* WORK ITEM *
Determine how many lines of the material below include "finger", and reply with that number alone.

* WORKING DATA *
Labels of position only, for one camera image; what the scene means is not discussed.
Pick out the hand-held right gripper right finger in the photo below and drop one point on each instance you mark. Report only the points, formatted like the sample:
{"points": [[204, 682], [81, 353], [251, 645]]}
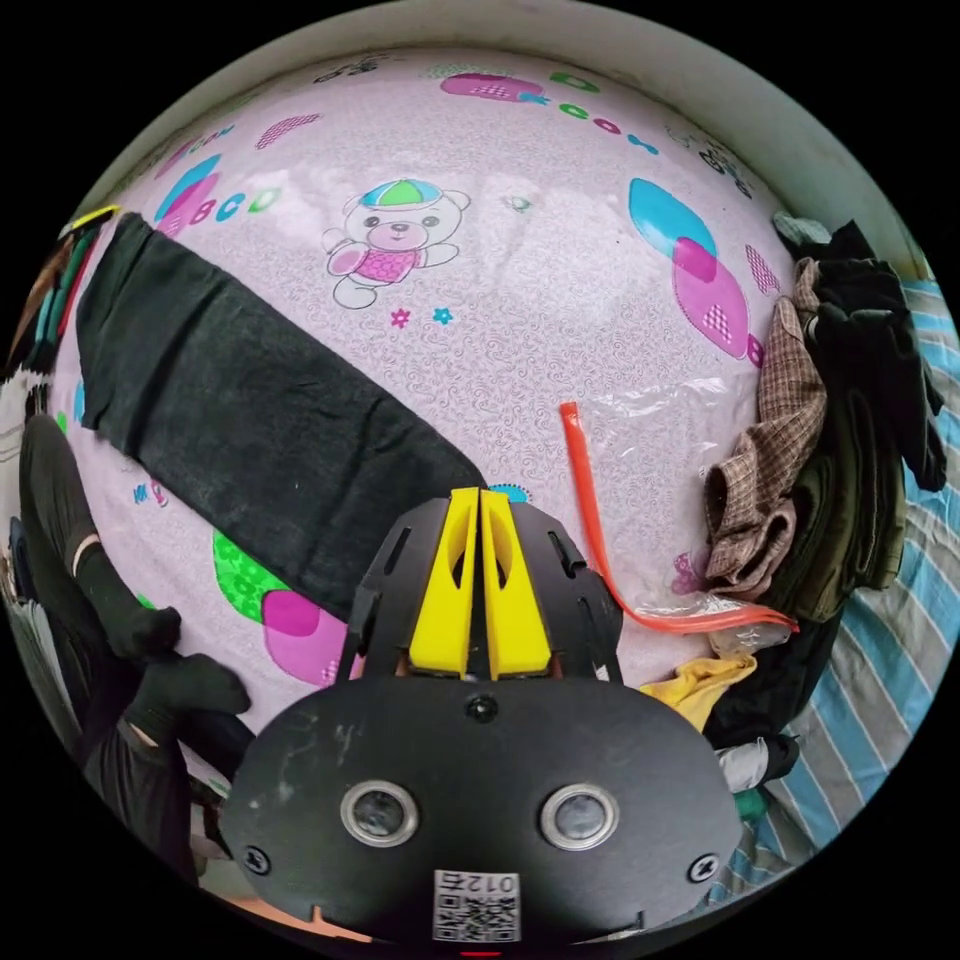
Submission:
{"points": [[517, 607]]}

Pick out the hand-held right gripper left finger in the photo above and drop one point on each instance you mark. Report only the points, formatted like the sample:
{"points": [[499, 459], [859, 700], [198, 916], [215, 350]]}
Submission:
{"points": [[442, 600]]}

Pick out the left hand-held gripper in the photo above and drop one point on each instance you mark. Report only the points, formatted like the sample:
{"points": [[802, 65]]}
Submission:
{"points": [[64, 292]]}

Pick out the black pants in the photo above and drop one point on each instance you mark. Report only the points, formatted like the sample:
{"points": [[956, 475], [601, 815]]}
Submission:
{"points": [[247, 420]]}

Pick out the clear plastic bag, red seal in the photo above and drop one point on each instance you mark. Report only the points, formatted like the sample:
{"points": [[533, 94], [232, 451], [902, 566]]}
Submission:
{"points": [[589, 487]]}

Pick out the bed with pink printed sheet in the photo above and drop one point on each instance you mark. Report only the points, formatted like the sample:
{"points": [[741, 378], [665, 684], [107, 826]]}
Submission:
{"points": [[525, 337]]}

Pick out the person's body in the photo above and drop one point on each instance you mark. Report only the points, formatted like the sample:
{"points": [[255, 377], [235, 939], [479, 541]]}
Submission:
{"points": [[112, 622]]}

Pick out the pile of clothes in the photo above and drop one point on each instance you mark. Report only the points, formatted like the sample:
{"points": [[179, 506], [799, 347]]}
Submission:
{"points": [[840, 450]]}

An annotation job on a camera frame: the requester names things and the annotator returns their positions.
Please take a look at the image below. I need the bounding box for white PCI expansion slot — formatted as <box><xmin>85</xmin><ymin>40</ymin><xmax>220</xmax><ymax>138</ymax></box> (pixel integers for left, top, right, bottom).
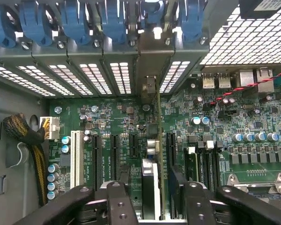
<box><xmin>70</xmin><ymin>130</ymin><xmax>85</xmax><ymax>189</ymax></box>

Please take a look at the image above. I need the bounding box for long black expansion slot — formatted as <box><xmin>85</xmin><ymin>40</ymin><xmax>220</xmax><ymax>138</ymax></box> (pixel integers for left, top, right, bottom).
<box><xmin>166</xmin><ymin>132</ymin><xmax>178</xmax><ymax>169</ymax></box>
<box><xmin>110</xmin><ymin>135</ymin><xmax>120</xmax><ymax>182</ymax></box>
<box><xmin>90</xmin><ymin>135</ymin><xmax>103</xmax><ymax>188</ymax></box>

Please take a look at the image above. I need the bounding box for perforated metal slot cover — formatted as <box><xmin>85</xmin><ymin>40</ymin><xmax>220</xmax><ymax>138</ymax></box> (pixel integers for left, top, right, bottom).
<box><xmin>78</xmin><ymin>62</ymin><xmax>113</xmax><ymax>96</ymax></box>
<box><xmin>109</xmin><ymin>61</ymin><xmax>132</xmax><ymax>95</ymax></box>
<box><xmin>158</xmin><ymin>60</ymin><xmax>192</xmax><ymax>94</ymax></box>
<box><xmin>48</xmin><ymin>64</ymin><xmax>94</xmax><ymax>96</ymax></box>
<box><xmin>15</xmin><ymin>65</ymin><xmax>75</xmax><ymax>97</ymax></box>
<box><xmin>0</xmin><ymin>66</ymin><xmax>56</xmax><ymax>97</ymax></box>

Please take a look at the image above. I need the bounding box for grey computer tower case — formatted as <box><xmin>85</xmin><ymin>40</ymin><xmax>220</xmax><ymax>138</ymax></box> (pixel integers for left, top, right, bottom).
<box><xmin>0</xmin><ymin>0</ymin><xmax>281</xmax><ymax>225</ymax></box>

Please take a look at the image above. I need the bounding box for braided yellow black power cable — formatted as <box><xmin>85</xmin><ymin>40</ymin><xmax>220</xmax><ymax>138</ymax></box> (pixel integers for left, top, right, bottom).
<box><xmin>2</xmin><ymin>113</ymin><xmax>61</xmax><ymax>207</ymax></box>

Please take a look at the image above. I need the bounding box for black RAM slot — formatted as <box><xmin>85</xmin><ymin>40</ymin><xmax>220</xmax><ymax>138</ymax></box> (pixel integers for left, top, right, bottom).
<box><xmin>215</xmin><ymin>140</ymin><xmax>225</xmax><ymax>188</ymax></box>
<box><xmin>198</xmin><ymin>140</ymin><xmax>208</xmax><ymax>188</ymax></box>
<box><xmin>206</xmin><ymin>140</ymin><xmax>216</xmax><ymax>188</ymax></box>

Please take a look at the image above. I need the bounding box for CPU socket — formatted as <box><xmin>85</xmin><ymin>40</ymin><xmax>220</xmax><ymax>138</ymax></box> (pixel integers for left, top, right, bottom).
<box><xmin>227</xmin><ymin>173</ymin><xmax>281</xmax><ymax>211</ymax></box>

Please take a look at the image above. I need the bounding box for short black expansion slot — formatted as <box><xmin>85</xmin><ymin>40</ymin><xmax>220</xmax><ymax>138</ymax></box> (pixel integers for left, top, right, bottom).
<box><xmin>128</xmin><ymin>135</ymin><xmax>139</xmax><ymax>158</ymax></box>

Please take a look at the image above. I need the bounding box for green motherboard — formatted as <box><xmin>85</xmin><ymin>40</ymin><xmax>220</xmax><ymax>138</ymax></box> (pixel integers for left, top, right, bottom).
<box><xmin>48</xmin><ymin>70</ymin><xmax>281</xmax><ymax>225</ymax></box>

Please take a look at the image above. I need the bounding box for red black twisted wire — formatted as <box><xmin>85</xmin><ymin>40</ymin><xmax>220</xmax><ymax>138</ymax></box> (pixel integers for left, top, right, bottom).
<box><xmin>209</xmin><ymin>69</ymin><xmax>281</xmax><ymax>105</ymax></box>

* RESPONSE *
2